Cereals
3. Classification of cereals
1. Barley: Grown locally and commonly used in soups, broths and stews as a thickening agent as well as a malt product for beer and bread (malt loaf)

2. Corn / Maize: A staple food in South Africa, maize is turned into a number of products:
- Cornflakes: A cooked, rolled and toasted corn popular for breakfast
- Corn flour: A finely milled wholegrain flour
- Corn-on-the-cob: Popular boiled, grilled or braai-ed vegetable
- Maize meal: Used to make 'pap', a staple food in South Africa. Pap can be served for breakfast with butter, milk, sugar or honey or served with other meals as a savoury accompaniment
- Maize rice: Finely ground, low protein, low mineral, high starch rice
- Polenta: Baked or boiled, this Italian derived ground yellow corn can be served sweet or savoury. After baking, the product can be grilled or fried.
- Pop corn: A popular snack made from the corn kernel which 'pops' when cooked in hot oil
- Samp: Course, crushed corn that is cooked slowly and served as an accompaniment to other food
- Wholegrain: Immature corn kernels removed from the cob and served fresh, canned or frozen

3. Oats: Grown locally in South Africa (in cooler climate areas), rolled oats are flattened kernels with the grain removed. Used in porridges, muesli, cereals, flapjacks and biscuits

4. Rye: Used for baking of breads and savoury biscuits, this low protein (gluten), high nutrient grain produces a sour taste and when milled, produces a dark, dense flour

5. Sorghum: Grown locally in South Africa and used for the production of beer, cattle feed and some porridges (maltabella)

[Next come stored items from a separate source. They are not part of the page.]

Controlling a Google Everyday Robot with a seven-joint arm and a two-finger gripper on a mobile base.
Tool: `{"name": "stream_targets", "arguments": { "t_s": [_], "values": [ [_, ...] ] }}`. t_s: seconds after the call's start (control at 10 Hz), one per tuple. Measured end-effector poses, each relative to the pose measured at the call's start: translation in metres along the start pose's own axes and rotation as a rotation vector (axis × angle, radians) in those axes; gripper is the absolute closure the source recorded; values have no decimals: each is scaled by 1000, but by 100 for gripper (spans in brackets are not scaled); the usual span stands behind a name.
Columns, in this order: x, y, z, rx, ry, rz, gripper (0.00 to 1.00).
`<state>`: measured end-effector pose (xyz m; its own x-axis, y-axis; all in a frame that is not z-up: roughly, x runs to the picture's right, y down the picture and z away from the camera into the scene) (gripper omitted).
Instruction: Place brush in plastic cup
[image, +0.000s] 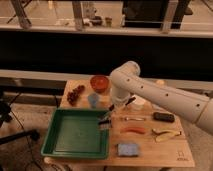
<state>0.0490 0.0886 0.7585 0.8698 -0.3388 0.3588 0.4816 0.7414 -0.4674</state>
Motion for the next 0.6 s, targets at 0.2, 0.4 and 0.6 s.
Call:
{"name": "stream_targets", "arguments": {
  "t_s": [0.2, 0.4, 0.6],
  "values": [
    [1, -1, 0, -1, 0, 5, 100],
    [-1, -13, 2, 12, -12, -4, 100],
    [-2, -42, 6, 35, -29, -17, 100]
  ]
}}
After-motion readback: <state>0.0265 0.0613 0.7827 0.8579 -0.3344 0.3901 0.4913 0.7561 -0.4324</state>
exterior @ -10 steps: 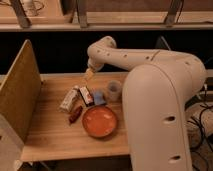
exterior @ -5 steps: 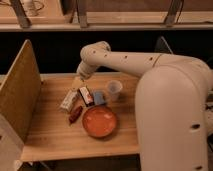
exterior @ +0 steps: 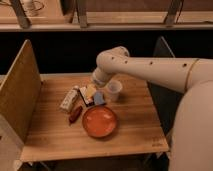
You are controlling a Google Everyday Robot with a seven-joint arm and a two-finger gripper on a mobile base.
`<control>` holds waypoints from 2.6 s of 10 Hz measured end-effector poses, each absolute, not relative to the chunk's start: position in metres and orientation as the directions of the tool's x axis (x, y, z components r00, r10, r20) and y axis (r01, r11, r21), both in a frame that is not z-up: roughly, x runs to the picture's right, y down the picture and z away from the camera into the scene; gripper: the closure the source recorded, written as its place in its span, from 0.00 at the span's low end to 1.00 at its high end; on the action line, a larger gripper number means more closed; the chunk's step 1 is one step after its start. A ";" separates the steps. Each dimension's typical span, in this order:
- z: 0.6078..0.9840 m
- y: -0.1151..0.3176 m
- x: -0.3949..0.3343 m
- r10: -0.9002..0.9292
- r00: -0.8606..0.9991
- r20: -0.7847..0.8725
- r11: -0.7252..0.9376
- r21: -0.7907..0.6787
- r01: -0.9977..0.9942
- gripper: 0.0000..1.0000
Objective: Move the arm in a circular motion
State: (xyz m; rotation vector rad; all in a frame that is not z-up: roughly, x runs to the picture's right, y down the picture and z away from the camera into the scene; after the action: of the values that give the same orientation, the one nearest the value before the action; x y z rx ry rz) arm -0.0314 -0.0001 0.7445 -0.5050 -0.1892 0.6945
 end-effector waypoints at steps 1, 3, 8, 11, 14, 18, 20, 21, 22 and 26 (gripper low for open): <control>0.746 0.000 0.002 0.678 0.734 -0.043 0.640 -0.456 -0.618 0.20; 0.752 -0.008 0.053 0.715 0.691 -0.108 0.618 -0.364 -0.697 0.20; 0.810 -0.056 0.052 0.739 0.660 -0.133 0.614 -0.270 -0.742 0.20; 0.826 -0.056 -0.027 0.701 0.710 -0.066 0.643 -0.371 -0.670 0.20; 0.809 -0.020 -0.088 0.643 0.766 0.003 0.668 -0.492 -0.559 0.20; 0.773 0.036 -0.079 0.631 0.776 -0.013 0.635 -0.565 -0.527 0.20; 0.763 0.051 -0.026 0.652 0.752 -0.093 0.610 -0.525 -0.594 0.20; 0.761 0.050 0.011 0.672 0.727 -0.140 0.598 -0.477 -0.644 0.20; 0.759 0.045 0.038 0.690 0.703 -0.172 0.587 -0.435 -0.683 0.20; 0.785 -0.011 0.090 0.740 0.638 -0.214 0.568 -0.311 -0.762 0.20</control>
State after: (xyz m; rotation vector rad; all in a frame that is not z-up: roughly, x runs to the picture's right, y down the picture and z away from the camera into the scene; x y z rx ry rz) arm 0.0900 -0.0107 0.7850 -0.3958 0.0616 0.8828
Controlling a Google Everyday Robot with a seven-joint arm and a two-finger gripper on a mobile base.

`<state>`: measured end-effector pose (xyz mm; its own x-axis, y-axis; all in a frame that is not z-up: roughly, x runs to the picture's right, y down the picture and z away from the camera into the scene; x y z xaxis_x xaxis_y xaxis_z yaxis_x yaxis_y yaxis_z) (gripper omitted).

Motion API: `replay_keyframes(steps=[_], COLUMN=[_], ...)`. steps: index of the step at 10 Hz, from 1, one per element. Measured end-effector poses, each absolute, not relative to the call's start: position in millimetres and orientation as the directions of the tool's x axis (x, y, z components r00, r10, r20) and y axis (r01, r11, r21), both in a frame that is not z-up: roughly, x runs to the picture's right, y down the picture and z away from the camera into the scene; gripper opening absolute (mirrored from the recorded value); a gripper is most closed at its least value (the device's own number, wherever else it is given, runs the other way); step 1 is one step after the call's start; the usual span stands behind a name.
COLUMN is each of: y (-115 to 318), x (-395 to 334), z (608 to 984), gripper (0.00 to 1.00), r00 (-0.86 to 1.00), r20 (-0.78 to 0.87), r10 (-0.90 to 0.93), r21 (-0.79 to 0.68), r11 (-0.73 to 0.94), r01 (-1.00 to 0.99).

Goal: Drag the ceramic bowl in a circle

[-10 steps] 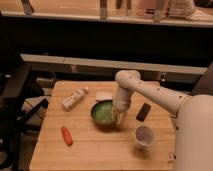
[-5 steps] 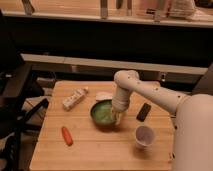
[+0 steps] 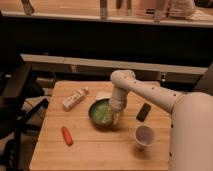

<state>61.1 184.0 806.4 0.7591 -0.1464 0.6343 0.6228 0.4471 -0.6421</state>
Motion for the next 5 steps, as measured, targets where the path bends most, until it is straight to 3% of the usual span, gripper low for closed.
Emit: replay_keyframes(steps=[5], y=[185.1], x=[73.1], z=[800.6], gripper=[0.0], r00=[0.774], r20=[0.62], r10=[-0.127], r21=[-0.655], r11=[0.46], r01=[0.6])
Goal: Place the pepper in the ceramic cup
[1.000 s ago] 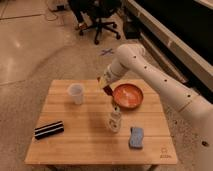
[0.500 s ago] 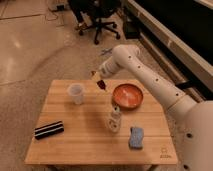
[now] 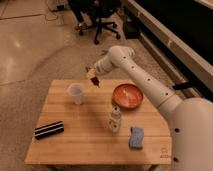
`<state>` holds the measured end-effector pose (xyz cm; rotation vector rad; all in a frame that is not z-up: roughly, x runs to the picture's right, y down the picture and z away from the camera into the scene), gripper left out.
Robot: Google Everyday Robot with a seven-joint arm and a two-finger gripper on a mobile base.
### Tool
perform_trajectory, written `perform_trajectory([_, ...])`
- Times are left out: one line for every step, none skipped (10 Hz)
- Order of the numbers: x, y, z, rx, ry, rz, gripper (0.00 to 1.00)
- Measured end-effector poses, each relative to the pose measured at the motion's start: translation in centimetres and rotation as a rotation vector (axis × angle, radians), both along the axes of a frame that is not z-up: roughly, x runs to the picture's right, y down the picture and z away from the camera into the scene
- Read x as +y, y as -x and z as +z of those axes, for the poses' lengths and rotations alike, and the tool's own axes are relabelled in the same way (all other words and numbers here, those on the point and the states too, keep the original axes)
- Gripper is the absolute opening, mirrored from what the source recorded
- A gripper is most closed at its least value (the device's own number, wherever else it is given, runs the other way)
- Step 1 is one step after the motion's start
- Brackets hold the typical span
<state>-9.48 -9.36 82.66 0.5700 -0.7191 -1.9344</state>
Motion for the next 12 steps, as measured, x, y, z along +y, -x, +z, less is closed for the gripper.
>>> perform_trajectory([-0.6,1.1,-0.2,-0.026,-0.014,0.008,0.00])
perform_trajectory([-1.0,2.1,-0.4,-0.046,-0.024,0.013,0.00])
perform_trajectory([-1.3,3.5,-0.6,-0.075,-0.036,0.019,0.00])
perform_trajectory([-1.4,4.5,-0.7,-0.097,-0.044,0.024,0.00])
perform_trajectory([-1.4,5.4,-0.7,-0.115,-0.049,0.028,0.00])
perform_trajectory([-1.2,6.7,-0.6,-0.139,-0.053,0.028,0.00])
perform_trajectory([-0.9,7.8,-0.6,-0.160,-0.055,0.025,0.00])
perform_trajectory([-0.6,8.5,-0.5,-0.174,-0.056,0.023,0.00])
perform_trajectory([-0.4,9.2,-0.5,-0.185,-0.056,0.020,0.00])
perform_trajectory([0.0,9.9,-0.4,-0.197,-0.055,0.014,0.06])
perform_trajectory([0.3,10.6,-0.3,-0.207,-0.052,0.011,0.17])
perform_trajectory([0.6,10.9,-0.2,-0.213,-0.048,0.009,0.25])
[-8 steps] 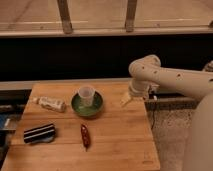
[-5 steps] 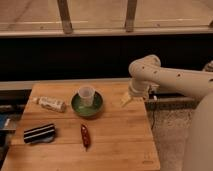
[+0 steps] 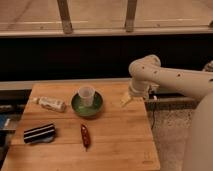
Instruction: Drag the pepper across the table
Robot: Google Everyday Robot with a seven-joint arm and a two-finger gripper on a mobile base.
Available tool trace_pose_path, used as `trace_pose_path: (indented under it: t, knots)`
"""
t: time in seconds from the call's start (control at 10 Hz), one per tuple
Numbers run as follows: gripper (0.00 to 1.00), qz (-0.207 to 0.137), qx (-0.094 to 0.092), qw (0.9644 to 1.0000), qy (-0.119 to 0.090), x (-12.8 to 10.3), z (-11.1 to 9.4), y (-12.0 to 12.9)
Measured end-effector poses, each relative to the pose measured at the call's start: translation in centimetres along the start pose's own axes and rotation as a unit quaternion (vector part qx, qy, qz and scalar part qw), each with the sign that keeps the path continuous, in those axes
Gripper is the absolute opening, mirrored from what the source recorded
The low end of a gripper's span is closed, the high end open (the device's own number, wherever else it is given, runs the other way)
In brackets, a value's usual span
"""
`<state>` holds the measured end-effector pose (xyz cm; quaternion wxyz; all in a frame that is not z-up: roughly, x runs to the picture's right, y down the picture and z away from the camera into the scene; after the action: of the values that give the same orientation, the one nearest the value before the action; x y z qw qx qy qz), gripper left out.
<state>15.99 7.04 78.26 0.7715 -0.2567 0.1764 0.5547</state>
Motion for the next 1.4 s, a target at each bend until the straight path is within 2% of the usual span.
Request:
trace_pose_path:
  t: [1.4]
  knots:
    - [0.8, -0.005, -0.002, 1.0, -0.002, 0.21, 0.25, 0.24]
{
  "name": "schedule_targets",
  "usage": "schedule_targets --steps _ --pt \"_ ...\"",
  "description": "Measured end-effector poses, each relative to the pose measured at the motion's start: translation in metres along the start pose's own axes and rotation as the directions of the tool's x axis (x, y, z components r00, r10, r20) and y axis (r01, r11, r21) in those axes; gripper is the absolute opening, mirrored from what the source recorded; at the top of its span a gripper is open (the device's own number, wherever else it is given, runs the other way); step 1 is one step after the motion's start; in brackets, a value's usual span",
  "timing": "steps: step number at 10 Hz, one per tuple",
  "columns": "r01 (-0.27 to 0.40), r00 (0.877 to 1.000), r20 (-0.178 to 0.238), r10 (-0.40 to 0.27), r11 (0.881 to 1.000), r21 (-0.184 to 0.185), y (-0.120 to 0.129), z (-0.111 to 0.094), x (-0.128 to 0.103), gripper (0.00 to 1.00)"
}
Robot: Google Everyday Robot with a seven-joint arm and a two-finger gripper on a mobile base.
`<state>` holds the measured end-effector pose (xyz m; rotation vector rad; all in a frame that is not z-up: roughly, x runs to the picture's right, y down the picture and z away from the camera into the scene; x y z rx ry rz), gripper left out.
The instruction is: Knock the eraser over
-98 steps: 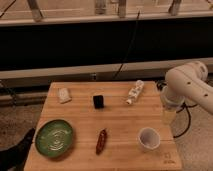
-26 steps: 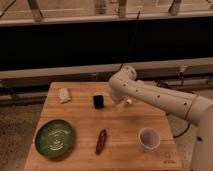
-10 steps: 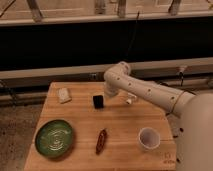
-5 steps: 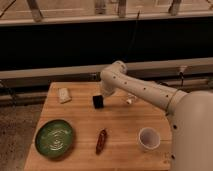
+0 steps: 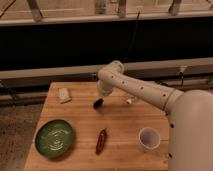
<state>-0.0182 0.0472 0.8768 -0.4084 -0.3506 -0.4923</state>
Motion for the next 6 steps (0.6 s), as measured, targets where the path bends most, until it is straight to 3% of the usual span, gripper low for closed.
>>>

6. Wheat: Wheat is the most commonly used flour and it comes in a number of varieties. The main differentiating factor of wheat products is the amount of protein (gluten) that each contains. High levels of gluten make strong flour and produce tougher textured end products. Lower levels of gluten make softer flour which is commonly used in baking. The gluten allows bread dough to rise and keep its shape.
Flour can be refined in a number of ways….
- All purpose white flour: the most commonly used flour is a mix of soft and hard wheat, used in all baked products. Most commercially available all-purpose flours are enriched with B vitamins.
- Self-rising flour: a type of all-purpose flour that has salt and a raising agent mixed into it.
Bread flour: a common flour used for baking bread. Because of its higher gluten content, it bakes well with yeast, yielding great crusty bread products.
- Cake flour: used in cakes due to its soft and powdery characteristics from being very finely milled. It is much lower in protein than other flours.
- Pastry flour: also made from soft wheat but not as refined as cake flour. It is used for baking pastries which have a slightly thin and crispy crust.
- Whole-wheat flour: used to make heavier bread type products from whole wheat kernels that are ground and not refined like most other flours. Whole-wheat flour is the healthiest type of flour in terms of the nutritional value and dietary fiber it provides.
- Semolina: granular flour made from the hardest type of wheat (i.e. durum wheat). Semolina has the highest protein content of all flours and is often used in pasta and cous-cous.